Sources

GitHub

Ingest local git repositories or repo archives — your code as searchable, embeddable items.

The github source ingests git repositories — either a folder on disk or a .tar.gz / .tgz archive. It's specialized for code corpora: each tracked file becomes an item, with language tagged and history preserved as commit metadata.

For batch-ingesting many repos at once (e.g. your entire ~/code/ folder), use the dedicated vault add-repos command.

Get the export

There's nothing to download. Either:

Point at a folder on disk: the existing working tree.
Or hand it a .tar.gz / .tgz archive of a repo.

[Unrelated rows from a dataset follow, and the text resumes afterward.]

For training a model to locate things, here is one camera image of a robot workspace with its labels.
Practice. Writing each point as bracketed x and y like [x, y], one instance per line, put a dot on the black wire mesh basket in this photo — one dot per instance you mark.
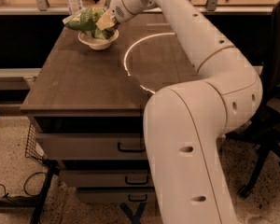
[32, 149]

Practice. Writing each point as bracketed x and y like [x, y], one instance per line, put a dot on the green jalapeno chip bag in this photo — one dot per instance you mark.
[85, 22]

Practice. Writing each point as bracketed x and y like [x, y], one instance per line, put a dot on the white paper bowl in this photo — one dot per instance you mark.
[95, 43]

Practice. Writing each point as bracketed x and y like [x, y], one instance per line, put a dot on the middle grey drawer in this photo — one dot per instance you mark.
[106, 178]

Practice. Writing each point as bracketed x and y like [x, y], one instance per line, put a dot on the black office chair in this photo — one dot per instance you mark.
[264, 129]

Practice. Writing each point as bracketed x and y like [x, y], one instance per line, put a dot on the black metal stand leg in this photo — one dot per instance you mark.
[36, 202]

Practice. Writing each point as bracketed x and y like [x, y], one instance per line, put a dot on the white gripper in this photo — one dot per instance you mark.
[118, 7]

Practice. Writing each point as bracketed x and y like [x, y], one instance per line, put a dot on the bottom grey drawer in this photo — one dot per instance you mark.
[116, 195]

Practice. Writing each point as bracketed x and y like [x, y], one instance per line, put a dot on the top grey drawer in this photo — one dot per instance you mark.
[93, 146]

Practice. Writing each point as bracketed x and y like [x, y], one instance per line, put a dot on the grey drawer cabinet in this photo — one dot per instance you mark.
[81, 90]

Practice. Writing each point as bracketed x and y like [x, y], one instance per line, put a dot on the grey drawer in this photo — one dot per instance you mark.
[106, 178]
[116, 195]
[93, 146]

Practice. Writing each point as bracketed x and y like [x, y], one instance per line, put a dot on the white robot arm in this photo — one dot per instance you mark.
[183, 122]

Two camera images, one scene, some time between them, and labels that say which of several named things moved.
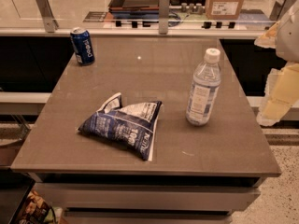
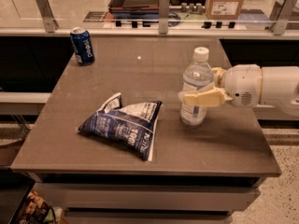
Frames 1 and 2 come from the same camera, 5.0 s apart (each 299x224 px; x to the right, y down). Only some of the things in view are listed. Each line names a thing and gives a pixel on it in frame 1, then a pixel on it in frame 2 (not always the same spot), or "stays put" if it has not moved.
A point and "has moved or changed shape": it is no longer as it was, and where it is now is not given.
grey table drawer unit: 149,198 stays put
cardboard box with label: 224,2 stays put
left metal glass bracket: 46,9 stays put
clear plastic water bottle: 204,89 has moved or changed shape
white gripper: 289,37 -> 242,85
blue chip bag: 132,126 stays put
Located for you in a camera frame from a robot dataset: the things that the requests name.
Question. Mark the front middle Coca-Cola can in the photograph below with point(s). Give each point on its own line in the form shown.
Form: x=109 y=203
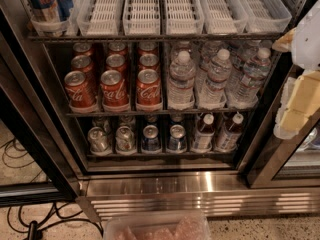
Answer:
x=114 y=88

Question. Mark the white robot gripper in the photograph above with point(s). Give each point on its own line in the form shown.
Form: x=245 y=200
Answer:
x=309 y=45

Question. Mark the front right Coca-Cola can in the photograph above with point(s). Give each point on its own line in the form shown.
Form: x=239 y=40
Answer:
x=148 y=87

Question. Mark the silver can bottom left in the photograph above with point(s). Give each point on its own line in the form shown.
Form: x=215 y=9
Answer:
x=98 y=139

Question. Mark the clear plastic shelf tray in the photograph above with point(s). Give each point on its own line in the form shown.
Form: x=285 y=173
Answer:
x=183 y=17
x=100 y=17
x=266 y=16
x=224 y=16
x=141 y=17

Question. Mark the second-row middle Coca-Cola can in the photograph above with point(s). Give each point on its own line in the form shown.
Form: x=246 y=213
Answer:
x=117 y=62

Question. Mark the front middle water bottle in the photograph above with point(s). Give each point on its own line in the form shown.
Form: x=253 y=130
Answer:
x=217 y=75

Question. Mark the clear plastic bin foreground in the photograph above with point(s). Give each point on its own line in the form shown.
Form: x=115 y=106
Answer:
x=159 y=225

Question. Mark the second-row left Coca-Cola can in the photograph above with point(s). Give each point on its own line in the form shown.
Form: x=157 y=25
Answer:
x=86 y=65

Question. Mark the second-row coca-cola can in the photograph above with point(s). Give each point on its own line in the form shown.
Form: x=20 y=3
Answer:
x=149 y=61
x=86 y=65
x=117 y=62

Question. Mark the silver can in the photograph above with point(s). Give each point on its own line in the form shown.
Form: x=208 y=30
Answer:
x=125 y=140
x=98 y=139

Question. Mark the clear tray holding Red Bull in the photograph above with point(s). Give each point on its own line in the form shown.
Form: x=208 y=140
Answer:
x=57 y=29

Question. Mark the second-row right Coca-Cola can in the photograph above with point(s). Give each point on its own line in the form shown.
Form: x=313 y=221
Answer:
x=149 y=61

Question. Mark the front left Coca-Cola can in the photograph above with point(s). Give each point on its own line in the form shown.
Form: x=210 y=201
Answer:
x=79 y=90

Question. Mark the black fridge door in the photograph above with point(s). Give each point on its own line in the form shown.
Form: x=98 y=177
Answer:
x=33 y=106

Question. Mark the front left water bottle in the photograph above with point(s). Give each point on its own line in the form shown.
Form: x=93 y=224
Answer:
x=181 y=79

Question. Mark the water bottle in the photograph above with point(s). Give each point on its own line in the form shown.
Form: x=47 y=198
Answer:
x=181 y=79
x=254 y=73
x=217 y=75

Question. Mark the stainless steel fridge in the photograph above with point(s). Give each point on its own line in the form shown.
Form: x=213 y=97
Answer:
x=213 y=182

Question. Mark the front right water bottle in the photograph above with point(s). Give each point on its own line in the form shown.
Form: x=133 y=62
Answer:
x=254 y=73

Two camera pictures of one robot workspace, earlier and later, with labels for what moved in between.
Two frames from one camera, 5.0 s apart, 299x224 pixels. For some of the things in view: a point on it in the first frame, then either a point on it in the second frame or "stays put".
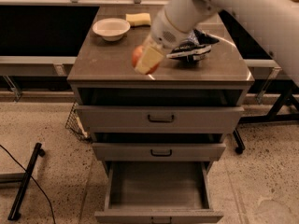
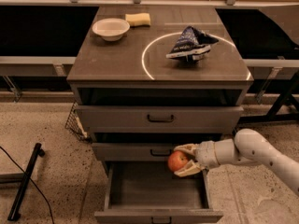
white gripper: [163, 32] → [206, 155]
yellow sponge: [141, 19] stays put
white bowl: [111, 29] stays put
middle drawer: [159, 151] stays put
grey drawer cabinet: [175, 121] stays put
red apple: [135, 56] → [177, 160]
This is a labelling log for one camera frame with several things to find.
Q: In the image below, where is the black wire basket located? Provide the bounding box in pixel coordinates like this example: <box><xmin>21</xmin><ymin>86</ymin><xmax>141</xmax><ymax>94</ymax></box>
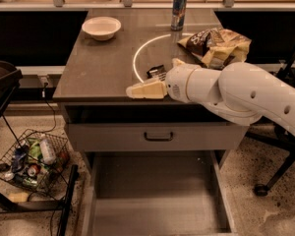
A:
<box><xmin>0</xmin><ymin>130</ymin><xmax>70</xmax><ymax>192</ymax></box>

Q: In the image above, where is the clear plastic bottle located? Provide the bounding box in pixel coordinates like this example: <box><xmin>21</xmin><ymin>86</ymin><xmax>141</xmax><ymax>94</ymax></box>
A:
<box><xmin>39</xmin><ymin>134</ymin><xmax>56</xmax><ymax>165</ymax></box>

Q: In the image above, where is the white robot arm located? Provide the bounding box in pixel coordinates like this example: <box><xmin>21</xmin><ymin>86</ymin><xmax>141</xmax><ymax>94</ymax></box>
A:
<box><xmin>126</xmin><ymin>62</ymin><xmax>295</xmax><ymax>137</ymax></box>

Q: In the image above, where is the white paper bowl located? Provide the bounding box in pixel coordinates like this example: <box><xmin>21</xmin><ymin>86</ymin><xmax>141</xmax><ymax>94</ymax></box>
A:
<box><xmin>82</xmin><ymin>17</ymin><xmax>121</xmax><ymax>41</ymax></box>

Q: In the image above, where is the black rxbar chocolate bar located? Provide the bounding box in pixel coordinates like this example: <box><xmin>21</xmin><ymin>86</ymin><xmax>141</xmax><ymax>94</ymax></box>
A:
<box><xmin>147</xmin><ymin>65</ymin><xmax>166</xmax><ymax>81</ymax></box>

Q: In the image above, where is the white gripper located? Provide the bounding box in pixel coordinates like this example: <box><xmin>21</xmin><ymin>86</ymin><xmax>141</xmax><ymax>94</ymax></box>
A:
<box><xmin>126</xmin><ymin>58</ymin><xmax>199</xmax><ymax>103</ymax></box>

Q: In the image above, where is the black cable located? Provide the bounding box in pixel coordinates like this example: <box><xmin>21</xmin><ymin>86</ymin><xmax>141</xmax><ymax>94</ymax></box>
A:
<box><xmin>22</xmin><ymin>82</ymin><xmax>58</xmax><ymax>140</ymax></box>

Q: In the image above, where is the open grey lower drawer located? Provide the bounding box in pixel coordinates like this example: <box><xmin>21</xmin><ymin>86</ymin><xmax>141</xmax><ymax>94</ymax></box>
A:
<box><xmin>82</xmin><ymin>151</ymin><xmax>238</xmax><ymax>236</ymax></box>

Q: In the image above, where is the red soda can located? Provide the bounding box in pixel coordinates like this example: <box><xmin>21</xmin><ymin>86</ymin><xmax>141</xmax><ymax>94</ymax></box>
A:
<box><xmin>27</xmin><ymin>164</ymin><xmax>40</xmax><ymax>177</ymax></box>

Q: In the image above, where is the black cart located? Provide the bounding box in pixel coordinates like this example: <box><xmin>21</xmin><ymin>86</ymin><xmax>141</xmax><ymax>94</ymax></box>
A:
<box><xmin>0</xmin><ymin>61</ymin><xmax>79</xmax><ymax>236</ymax></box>

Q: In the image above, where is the blue energy drink can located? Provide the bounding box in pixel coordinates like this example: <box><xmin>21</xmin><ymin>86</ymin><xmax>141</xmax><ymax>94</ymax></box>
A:
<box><xmin>171</xmin><ymin>0</ymin><xmax>187</xmax><ymax>30</ymax></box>

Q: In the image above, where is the black office chair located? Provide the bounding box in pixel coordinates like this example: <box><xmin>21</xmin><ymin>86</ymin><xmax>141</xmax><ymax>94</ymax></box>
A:
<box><xmin>246</xmin><ymin>50</ymin><xmax>295</xmax><ymax>197</ymax></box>

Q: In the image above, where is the black drawer handle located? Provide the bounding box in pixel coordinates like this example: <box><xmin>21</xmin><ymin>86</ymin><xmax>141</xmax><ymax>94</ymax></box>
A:
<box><xmin>144</xmin><ymin>132</ymin><xmax>174</xmax><ymax>142</ymax></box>

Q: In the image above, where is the yellow brown chip bag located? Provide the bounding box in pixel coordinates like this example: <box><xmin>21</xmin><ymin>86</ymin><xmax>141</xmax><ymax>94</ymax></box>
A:
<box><xmin>178</xmin><ymin>28</ymin><xmax>252</xmax><ymax>70</ymax></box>

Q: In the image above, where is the grey cabinet table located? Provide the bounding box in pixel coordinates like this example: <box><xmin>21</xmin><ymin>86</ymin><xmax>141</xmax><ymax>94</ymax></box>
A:
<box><xmin>51</xmin><ymin>8</ymin><xmax>263</xmax><ymax>169</ymax></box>

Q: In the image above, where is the green snack packet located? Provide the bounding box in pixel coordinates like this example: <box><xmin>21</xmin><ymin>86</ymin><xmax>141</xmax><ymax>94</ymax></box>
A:
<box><xmin>28</xmin><ymin>138</ymin><xmax>42</xmax><ymax>163</ymax></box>

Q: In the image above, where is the blue snack packet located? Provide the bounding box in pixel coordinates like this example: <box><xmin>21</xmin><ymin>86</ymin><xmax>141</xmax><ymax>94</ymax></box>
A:
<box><xmin>11</xmin><ymin>146</ymin><xmax>29</xmax><ymax>173</ymax></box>

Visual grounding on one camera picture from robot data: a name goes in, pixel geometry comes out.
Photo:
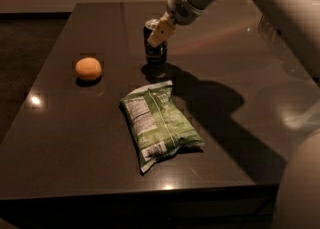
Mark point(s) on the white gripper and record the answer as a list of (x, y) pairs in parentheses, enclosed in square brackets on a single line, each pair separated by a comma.
[(181, 10)]

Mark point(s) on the blue pepsi can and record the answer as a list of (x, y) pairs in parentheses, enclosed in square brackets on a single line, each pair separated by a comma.
[(156, 53)]

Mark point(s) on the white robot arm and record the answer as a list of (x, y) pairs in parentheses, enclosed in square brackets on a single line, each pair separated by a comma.
[(297, 22)]

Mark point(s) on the orange fruit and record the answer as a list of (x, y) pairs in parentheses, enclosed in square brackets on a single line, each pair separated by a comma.
[(88, 69)]

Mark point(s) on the green chip bag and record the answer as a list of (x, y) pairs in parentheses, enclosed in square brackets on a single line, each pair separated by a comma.
[(158, 127)]

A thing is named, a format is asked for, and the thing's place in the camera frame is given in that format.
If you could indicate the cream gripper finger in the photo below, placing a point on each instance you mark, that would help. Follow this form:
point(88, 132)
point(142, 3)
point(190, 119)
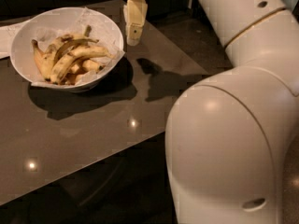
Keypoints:
point(135, 12)

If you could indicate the spotted yellow banana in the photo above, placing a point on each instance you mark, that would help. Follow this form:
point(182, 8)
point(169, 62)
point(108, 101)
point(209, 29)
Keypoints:
point(61, 68)

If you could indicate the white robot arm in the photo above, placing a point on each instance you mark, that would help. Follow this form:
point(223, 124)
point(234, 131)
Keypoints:
point(226, 136)

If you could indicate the white paper bowl liner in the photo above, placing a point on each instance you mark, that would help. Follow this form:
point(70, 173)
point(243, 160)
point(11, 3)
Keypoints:
point(49, 25)

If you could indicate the lower small banana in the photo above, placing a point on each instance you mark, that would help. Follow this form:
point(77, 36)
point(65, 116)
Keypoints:
point(86, 66)

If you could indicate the curved brown-edged banana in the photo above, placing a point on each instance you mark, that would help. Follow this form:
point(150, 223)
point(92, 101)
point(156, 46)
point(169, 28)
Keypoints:
point(70, 43)

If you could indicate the left yellow banana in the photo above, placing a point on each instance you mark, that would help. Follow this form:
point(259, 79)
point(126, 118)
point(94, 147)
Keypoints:
point(44, 59)

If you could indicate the white paper sheet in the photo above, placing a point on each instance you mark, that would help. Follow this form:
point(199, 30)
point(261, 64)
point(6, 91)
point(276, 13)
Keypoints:
point(7, 34)

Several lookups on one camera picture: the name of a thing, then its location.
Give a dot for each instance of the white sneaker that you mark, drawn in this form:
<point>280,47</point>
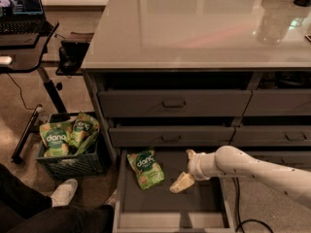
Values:
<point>64,193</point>

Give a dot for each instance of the dark green plastic crate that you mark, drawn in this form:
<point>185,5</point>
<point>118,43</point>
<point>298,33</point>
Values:
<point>81,162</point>

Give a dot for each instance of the top right grey drawer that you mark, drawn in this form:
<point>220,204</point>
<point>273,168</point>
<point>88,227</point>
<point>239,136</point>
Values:
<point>279,102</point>

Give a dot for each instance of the grey drawer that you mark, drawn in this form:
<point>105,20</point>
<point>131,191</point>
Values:
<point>173,103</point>
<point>272,136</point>
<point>299,160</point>
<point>165,136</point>
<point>279,102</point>

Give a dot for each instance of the grey cabinet with glass counter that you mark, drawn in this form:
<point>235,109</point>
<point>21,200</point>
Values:
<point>199,44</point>

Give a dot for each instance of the middle left grey drawer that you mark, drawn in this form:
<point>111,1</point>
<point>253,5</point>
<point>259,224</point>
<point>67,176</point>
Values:
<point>165,136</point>

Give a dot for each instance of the open bottom left drawer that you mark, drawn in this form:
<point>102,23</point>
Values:
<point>202,208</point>

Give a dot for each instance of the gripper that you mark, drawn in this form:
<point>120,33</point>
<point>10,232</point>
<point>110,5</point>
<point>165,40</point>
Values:
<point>195,166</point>

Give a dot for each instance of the middle right grey drawer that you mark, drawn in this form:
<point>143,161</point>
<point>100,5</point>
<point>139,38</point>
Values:
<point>272,136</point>

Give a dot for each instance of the top left grey drawer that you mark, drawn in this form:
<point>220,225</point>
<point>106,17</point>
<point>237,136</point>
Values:
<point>173,103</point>

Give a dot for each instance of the chip bag right in crate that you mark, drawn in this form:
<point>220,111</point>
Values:
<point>83,127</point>

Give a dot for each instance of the green rice chip bag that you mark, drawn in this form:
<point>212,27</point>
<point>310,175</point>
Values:
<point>148,172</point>

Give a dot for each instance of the black device on stand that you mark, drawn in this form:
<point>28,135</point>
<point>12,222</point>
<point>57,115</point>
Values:
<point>72,53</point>

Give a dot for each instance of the chip bag in crate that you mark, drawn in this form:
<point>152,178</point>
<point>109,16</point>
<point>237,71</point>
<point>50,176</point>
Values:
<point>55,137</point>
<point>83,127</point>

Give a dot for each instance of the black side desk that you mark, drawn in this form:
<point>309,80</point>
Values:
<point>27,61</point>

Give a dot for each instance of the bottom right grey drawer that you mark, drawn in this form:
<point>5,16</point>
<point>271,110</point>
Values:
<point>299,160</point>

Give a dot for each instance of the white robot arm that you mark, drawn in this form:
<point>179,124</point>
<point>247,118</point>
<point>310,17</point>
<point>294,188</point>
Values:
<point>229,161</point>

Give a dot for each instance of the chip bag left in crate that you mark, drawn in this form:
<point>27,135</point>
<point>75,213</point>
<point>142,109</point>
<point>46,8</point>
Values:
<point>55,137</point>

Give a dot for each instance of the open black laptop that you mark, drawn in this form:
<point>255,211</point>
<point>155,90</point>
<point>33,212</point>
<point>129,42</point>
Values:
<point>21,16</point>

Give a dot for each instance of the person leg black trousers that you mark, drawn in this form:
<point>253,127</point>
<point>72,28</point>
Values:
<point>26,210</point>

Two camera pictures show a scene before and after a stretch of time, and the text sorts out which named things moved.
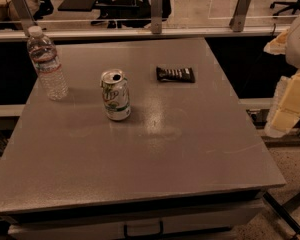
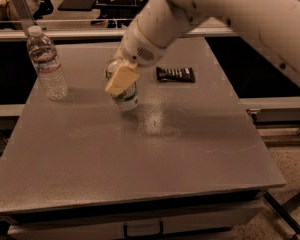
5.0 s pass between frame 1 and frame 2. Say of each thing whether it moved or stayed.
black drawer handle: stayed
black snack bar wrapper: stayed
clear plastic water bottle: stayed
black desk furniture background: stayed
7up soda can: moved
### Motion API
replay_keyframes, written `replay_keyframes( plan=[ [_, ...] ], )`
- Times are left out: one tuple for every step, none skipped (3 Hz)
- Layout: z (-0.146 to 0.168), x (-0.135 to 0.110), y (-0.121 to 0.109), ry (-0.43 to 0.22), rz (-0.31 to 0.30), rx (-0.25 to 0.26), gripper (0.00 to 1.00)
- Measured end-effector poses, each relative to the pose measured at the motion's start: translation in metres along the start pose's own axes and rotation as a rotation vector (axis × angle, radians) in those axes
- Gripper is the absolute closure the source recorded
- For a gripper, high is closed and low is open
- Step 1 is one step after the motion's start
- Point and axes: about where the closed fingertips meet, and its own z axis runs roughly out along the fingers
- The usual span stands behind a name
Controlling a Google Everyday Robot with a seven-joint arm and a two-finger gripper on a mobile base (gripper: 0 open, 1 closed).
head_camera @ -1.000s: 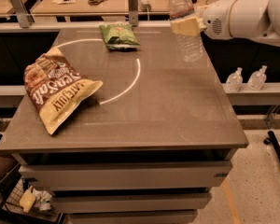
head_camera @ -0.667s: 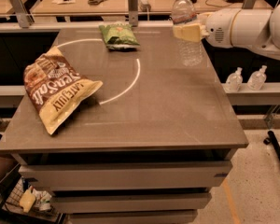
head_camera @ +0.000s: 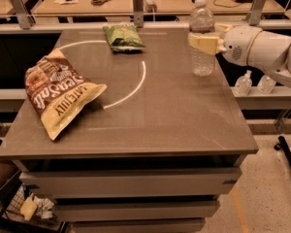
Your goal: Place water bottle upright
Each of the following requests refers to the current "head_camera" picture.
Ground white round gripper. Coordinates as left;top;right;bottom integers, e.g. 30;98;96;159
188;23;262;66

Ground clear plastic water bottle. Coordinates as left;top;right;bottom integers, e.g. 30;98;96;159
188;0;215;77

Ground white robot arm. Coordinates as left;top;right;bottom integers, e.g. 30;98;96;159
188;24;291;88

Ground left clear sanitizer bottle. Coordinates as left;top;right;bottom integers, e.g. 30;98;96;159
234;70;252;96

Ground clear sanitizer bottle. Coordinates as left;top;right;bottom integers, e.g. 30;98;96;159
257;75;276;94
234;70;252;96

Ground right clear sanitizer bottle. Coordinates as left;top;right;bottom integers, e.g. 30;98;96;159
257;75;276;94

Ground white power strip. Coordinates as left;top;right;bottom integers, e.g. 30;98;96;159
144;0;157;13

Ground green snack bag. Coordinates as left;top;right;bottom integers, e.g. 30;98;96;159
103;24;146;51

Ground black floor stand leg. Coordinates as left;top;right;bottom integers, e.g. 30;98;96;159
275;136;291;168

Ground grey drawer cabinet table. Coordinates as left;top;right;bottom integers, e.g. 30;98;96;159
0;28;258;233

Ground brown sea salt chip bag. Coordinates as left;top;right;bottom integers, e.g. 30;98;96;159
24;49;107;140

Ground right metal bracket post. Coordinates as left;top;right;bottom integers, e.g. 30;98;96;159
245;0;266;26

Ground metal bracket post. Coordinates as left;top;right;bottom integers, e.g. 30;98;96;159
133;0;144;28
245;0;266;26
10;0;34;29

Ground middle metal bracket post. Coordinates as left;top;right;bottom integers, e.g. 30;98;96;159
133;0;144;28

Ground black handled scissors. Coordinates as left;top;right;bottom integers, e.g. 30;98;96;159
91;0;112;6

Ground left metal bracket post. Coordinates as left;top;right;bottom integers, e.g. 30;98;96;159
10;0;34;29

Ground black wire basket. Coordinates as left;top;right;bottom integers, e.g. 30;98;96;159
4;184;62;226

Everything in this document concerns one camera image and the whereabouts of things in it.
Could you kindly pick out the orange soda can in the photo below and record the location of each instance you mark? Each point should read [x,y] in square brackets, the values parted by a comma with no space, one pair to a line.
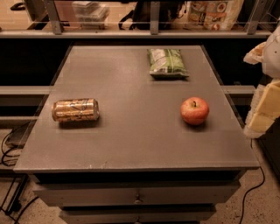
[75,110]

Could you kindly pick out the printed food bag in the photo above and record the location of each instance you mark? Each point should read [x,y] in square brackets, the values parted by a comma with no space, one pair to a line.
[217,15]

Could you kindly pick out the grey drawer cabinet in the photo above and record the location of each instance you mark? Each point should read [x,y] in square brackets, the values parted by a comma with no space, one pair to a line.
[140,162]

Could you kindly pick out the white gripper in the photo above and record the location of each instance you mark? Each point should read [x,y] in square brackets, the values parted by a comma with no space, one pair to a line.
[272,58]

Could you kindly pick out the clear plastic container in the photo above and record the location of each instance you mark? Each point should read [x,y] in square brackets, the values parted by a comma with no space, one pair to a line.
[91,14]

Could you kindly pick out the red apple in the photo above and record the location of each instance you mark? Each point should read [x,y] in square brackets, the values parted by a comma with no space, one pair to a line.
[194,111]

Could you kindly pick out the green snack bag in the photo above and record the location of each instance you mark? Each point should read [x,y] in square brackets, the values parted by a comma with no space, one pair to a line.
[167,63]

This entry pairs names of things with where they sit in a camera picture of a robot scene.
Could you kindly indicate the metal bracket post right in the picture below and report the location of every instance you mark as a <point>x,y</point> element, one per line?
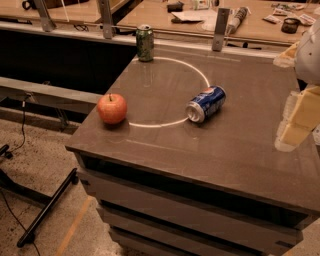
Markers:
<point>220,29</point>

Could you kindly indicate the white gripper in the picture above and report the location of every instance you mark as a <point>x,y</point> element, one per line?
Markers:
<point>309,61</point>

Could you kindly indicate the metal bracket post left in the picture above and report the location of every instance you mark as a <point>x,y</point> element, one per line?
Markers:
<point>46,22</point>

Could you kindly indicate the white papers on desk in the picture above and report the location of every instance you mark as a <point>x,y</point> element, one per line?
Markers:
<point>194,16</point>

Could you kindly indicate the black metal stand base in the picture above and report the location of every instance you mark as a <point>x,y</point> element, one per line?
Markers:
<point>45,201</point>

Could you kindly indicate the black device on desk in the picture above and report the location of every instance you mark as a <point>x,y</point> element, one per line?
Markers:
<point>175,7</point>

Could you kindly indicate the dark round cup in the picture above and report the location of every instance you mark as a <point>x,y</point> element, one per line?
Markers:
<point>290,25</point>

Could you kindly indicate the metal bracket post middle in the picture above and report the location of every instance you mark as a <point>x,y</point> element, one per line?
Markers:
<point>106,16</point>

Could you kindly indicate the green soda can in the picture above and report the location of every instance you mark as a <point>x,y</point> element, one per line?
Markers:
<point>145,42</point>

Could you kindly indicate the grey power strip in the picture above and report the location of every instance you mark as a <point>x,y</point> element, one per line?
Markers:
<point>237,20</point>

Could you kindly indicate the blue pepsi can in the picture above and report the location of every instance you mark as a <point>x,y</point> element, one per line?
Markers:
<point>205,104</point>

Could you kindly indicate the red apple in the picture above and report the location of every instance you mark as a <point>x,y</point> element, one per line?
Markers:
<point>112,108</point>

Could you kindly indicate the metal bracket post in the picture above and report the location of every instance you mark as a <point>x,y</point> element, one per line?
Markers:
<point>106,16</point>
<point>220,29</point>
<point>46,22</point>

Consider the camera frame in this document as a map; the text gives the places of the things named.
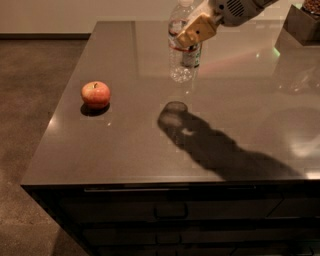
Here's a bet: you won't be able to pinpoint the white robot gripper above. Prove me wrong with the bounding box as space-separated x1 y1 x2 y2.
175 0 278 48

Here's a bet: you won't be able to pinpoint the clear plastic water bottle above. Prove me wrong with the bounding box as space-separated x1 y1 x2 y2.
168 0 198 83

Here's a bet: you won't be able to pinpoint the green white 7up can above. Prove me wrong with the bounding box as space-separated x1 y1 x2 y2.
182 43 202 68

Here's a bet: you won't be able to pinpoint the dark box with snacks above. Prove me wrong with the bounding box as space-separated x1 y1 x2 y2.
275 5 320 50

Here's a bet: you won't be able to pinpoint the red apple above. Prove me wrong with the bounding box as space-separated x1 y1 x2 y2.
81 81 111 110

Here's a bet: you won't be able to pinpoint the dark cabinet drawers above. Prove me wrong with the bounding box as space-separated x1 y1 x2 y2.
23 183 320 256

Both work. The folder path doesn't have to be inside Personify's directory.

Register the export

Single repo from a folder:

bash

vault add-export \
  --source github \
  --path ~/code/some-repo \
  --account my-org

Single repo from an archive:

bash

vault add-export \
  --source github \
  --path ~/Downloads/some-repo.tar.gz \
  --account my-org

Bulk-register every repo in a folder:

bash

vault add-repos --path ~/code --account my-org --ingest

--account is your GitHub org or handle. Personal repos and work repos can share a vault — give them different --account values to keep them attributable.

What gets ingested

Item	Notes
One repository item	Repo name, default branch, remote URL (if any), HEAD SHA.
One file item per tracked file	`kind=code`, body is the file contents, language tagged, path in metadata.
Commit history	Latest commit per file recorded as `ts`; full author/message stored on the repository item.
README / docs	First-class — searchable like any other file.
Untracked files	Skipped. Only files git knows about are ingested.

Ingest it

bash

vault ingest --source github

vault

$ vault ingest --source github
Walking ~/code/some-repo (HEAD: 9c3a...) ...
Indexing 1,204 tracked files ...
  repositories: 1
  files:        1,204
Run 16 completed in 6.8s

Caveats

No remote API calls. Personify never talks to github.com. It reads from the local working tree (or extracts the archive). Issues, PRs, and Actions logs are not ingested by this source.
Binary files are skipped for body extraction but their existence and path are recorded.
Submodules are not recursed automatically — register each submodule path separately if you want them ingested.
Large repos. A monorepo with 100k files is fine but ingest is single-pass; expect proportional disk and Postgres write load. Use vault embed --limit to chunk the embedding step afterwards.
scan-repos first. When pointing add-repos at a folder you haven't curated, run vault scan-repos --path ~/code first to see what would be picked up — it's read-only.